真白の爆弾
◇◇◇
「お前、いつ戻った...」
私の前に立っている男によって叶人の表情が見えない。
「今さっきやね。再会のハグでもしとく?」
冗談混じりで飄々としている男にみんなが駆け寄った。
特攻部司令官補佐 壱柳真白
3年前、大厄災が起きる前に関西支部から声がかかり、今まで支援に行っていた。
帰ってきてくれてよかった。
これで人材不足はなんとかなりそうだ。
「あれ君、誰やっけ?」
「⁉︎」
みんなと楽しそうに話していた男は爆弾を落とした。
「えー、俺だけ覚えてないとか酷くないー?」
「僕、記憶力はええ方なんやけど。んー、君とは初めましてやね」
真白も獏さんのところで叩き込まれたうちの1人。
その真白が覚えてないということは、私の推理が正しかったことになる。
「白ちゃん、大丈夫?宗くんも昔から一緒だったでしょ?」
「あんた向こうに小さい頃の記憶、忘れてきたんじゃない?」
麻子と蘭が真白を問い詰める。
「...冗談やって、忘れるわけないやんか!宗くんもおちょくってかんにんな」
「なんだ冗談か〜」
顔は笑っているが、目は笑っていない宗。
真白を宗から離さなくては...
「急だけど、真白にやってもらいたいことがあるんだよね。説明するから私の部屋来て」
「ええよ。僕も向こうでのこと報告したい思うとったんや」
真白と幹部室から司令官室に向かう。
「香織、」
幹部室から少し離れると低い声で名前を呼ばれた。
「分かってる。みんなに聞こえるから部屋まで待って」
司令官室に入ると通信機を電波遮断できる箱に突っ込み、私専用の椅子に座る。
「どういうことや。なんで、あないなことになっとる?」
真白が怒るのも無理はない。
真白がいない3年の間に知らない人が、昔から一緒にいたことになってるんだから。
「ナイトメアのことは知ってるよね?」
「ああ、人の夢をいじっとる連中やな。向こうでも噂になっとったわ」
悪夢を強制的に見せたり、魘魔のレベルを変えている連中こそナイトメアだ。
「宗はナイトメアの諜報員...スパイよ」
さっきの真白の反応で疑いが確信へと変わった。
「な...!みんなは知ってるん?」
首を横に振る。
「知らないというより、記憶を上書きされてるから宗のことを信じ切ってる」
真白が頭を抱えた。
「香織はどうもないんか?」
「うん、死神が守ってくれた。既に契約してたから」
方法は分からないが、ナイトメアは眠っている人間の意識の中に潜り込み記憶を操作する。

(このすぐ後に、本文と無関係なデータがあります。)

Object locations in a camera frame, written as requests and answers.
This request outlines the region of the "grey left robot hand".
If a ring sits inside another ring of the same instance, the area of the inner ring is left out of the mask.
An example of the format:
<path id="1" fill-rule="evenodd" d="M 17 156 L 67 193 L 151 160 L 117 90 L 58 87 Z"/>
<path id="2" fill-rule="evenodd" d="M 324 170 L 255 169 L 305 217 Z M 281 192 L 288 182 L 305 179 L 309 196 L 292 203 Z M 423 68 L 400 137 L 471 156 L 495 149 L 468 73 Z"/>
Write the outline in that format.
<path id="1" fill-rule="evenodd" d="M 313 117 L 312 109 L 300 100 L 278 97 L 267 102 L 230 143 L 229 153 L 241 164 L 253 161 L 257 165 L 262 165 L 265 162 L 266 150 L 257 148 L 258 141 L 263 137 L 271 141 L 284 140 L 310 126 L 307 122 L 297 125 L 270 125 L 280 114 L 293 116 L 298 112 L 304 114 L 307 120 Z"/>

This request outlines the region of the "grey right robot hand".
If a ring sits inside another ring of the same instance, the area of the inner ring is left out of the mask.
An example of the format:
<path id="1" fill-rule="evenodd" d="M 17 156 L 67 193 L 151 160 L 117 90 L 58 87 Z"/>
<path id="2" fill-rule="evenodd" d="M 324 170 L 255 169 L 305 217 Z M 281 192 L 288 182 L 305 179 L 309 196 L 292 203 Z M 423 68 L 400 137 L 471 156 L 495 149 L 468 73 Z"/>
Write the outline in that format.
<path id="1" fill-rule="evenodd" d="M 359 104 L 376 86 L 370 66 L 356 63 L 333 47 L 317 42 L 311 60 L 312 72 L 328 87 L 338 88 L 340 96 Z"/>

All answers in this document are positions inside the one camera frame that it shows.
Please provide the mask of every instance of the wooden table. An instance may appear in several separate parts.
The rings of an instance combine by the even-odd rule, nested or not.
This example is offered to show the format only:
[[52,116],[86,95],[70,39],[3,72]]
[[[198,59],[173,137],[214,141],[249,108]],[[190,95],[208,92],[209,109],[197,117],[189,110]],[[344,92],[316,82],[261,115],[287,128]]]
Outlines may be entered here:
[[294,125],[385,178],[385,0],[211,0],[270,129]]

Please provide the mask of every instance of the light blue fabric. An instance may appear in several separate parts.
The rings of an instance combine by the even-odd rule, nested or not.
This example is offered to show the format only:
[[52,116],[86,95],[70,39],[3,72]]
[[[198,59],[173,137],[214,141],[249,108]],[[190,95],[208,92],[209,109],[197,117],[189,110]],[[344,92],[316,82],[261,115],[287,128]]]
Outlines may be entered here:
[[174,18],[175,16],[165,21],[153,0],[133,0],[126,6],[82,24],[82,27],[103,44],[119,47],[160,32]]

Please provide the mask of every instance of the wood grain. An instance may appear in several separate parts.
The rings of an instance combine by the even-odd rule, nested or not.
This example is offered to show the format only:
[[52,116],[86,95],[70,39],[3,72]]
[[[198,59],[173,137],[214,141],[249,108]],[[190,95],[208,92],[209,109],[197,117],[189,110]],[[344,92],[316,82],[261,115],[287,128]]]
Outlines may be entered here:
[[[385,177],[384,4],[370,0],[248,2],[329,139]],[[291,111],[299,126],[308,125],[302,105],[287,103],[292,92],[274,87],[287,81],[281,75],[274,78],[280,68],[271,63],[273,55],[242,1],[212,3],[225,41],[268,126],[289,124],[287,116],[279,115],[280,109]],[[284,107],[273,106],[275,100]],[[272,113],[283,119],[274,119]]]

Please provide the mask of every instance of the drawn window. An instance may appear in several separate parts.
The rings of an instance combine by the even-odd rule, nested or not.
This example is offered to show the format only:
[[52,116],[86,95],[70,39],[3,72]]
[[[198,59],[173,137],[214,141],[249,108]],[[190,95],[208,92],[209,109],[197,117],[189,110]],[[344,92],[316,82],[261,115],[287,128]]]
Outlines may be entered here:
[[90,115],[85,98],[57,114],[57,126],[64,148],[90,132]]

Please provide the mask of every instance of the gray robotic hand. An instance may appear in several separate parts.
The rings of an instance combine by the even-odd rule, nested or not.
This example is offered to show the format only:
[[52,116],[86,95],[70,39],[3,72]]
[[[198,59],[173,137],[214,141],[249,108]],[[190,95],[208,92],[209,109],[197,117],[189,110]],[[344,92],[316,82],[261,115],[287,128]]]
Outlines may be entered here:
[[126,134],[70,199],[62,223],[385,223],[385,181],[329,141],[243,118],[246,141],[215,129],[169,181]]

私は死神との契約を済ませていたので、記憶操作を施されても効果はなかったのだ。
「叶人と朔夜は?さっき反応しとったやろ」
「分からない...ナイトメアのことは知ってるけど、宗のことは極秘任務だから伝えてない」
はぁ...とため息をつく真白。
「まだ聞きたいことは山程あるんやけど、結はどこにおる?」
「...「結は眠ってる」」
私じゃない誰かが答えた。
扉が開き、叶人と朔夜が司令官室に入ってきた。